Nigerians’ cost of living has intensified as food prices surged to the highest in eight months, a BusinessDay analysis shows.

According to the recent Consumer Price Index report by the National Bureau of Statistics (NBS), food inflation also known as food prices increased month-on-month by 2.01 percent to 19.50 percent in May 2022, the highest in eight months from 18.37 percent in the previous month.

The rise in the food index was caused by increases in prices of Bread and cereals, Food products, Potatoes, yam, and other tubers, Wine, Fish, Meat, and Oils.

Experts say that the surge in food prices which can be attributed to the Russian-Ukraine war is eroding consumers’ purchasing power, worsening diet requirements thereby leading to a rise in poverty levels.

“In 2021, Nigerian consumers spent 59 percent of their total expenditure on food and non-alcoholic beverages, making them highly vulnerable to rise in food prices,” Lan Ha, economy, finance and trade manager at Euromonitor International said

She added that high inflation and subdued economic growth will overall hurt consumer spending power in Nigeria, with total consumer expenditure being forecast to contract by 1.3 percent in 2022 and 0.3 percent in 2023 in real terms.

Damilola Adewale, a Lagos-based economic analyst also said that spending more on consumption activities means fewer resources for savings and investments. “The funds will be devoted more to basic food, transport which will be even worse for people who don’t have sustainable incomes.”

The NBS report also highlighted that on a month-on-month basis, Rivers (3.65 percent), Abia (3.31 percent), and Ogun (3.23 percent) had the highest food inflation rate, while Yobe (0.01 percent), Osun (0.76 percent), and Jigawa (0.81 percent) recorded the slowest rise.

Read also: Cost of living spikes as food prices rise 26% in 1yr

On a year-on-year basis, the highest were Kogi (22.79 percent), Akwa Ibom (22.47 percent), and Kwara (22.21 percent), while Kaduna (16.46 percent), Anambra (16.54 percent), and Jigawa (16.91 percent) recorded the slowest rise

Food takes up to almost 60percent of the household expenditure. In 2019, total household expenditure in Nigeria stood at N40 trillion out of which N22. 7 trillion is spent on food alone, data from the NBS survey shows.

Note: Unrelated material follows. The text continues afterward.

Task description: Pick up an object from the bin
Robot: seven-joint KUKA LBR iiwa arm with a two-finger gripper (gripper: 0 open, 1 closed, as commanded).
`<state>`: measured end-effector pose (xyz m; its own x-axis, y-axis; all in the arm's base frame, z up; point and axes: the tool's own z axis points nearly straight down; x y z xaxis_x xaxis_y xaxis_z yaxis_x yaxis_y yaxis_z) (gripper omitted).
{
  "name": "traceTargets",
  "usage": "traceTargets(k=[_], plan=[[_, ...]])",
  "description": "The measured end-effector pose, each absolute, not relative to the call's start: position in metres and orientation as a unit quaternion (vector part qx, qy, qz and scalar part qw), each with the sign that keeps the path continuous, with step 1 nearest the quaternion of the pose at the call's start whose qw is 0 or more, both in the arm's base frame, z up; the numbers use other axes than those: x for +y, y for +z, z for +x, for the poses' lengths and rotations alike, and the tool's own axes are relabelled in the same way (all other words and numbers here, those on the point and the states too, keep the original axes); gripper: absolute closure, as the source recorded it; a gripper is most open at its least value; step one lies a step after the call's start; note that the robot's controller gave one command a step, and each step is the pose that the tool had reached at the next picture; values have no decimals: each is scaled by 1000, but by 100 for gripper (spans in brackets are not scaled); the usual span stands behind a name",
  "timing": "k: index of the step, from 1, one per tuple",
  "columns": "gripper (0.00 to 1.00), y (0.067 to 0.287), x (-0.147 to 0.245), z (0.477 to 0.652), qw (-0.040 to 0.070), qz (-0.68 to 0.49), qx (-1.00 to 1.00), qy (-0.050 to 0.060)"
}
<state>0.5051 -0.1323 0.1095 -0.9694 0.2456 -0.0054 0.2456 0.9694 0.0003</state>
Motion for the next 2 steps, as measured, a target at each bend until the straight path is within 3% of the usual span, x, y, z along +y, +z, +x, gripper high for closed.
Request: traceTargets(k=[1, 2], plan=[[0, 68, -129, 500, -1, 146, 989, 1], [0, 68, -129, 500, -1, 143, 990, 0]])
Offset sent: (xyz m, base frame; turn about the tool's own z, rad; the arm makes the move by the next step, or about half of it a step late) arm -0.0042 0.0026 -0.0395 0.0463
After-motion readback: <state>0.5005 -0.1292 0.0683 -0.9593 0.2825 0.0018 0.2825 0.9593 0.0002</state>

In a recent tweet, Financial Derivatives Company Limited explained that a noticeable trend from their market survey showed that commodity prices are increasing at a faster pace for food items than in non-food baskets.

“The increase in food prices reflects the effect of the Russia-Ukraine war induced supply chain disruption, rising energy cost, seasonality, and global inflation,” the company tweeted.

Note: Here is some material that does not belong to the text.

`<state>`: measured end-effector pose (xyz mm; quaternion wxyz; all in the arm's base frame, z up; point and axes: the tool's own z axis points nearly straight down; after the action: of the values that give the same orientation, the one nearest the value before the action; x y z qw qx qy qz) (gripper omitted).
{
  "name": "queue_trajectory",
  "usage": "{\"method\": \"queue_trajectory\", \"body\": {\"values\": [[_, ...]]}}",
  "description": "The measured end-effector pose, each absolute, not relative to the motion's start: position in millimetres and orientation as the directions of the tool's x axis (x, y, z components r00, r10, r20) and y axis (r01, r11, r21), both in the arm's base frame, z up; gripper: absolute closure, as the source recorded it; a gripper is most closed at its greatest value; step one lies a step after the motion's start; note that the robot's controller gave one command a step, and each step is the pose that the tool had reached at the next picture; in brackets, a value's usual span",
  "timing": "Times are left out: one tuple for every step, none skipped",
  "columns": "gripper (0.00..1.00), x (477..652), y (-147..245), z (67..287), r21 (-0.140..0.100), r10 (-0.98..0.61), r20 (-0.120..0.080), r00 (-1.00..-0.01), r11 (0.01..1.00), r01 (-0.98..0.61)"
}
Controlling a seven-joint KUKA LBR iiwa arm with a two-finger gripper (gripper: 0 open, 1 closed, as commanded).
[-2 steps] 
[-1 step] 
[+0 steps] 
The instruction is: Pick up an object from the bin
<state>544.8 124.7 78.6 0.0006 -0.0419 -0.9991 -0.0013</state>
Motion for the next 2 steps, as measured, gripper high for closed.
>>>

A university student who only wants to be known as Folake told BusinessDay in an interview that the rising food has forced her to forgo some food items and move on with her life.

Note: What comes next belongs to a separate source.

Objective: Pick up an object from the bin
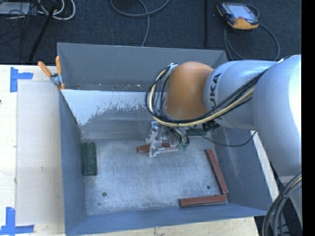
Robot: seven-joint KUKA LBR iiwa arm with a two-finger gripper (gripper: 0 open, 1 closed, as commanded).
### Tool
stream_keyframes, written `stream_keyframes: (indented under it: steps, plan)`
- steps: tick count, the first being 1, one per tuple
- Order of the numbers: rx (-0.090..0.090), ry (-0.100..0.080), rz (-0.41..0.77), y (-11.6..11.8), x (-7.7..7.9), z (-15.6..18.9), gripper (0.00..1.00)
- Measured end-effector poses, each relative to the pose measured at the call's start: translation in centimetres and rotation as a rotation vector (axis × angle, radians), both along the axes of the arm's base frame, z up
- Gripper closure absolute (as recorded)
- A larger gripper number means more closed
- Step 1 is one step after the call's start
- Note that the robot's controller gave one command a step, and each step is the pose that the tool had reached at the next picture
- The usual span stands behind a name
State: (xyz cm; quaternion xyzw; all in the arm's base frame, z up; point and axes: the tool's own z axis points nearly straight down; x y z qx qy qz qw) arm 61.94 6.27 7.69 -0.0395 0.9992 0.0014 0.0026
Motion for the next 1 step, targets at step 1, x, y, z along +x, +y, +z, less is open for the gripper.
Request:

I haven’t bought turkey since it cost N3, 200 per Kilo. I stopped buying sardine when it became N380.”

Apart from the rise in food inflation, the general headline inflation also increased by 1.78 percent to 17.71 percent in May, the highest in 11 months (July 2021) from 16.82 percent in April.

Ayodeji Ebo, the managing director/chief business officer at Optimus by Afrinvest limited noted that it is not an interesting time for Nigerians as they are struggling to survive. “The cost of living is going up which is impacting on their standard of living.”

Before inflation started rising steadily, there were 82.9 million poor Nigerians but the number has risen to 90.1 million in 2021 and is projected to hit 95.1 million in 2022, a recent World Bank report shows.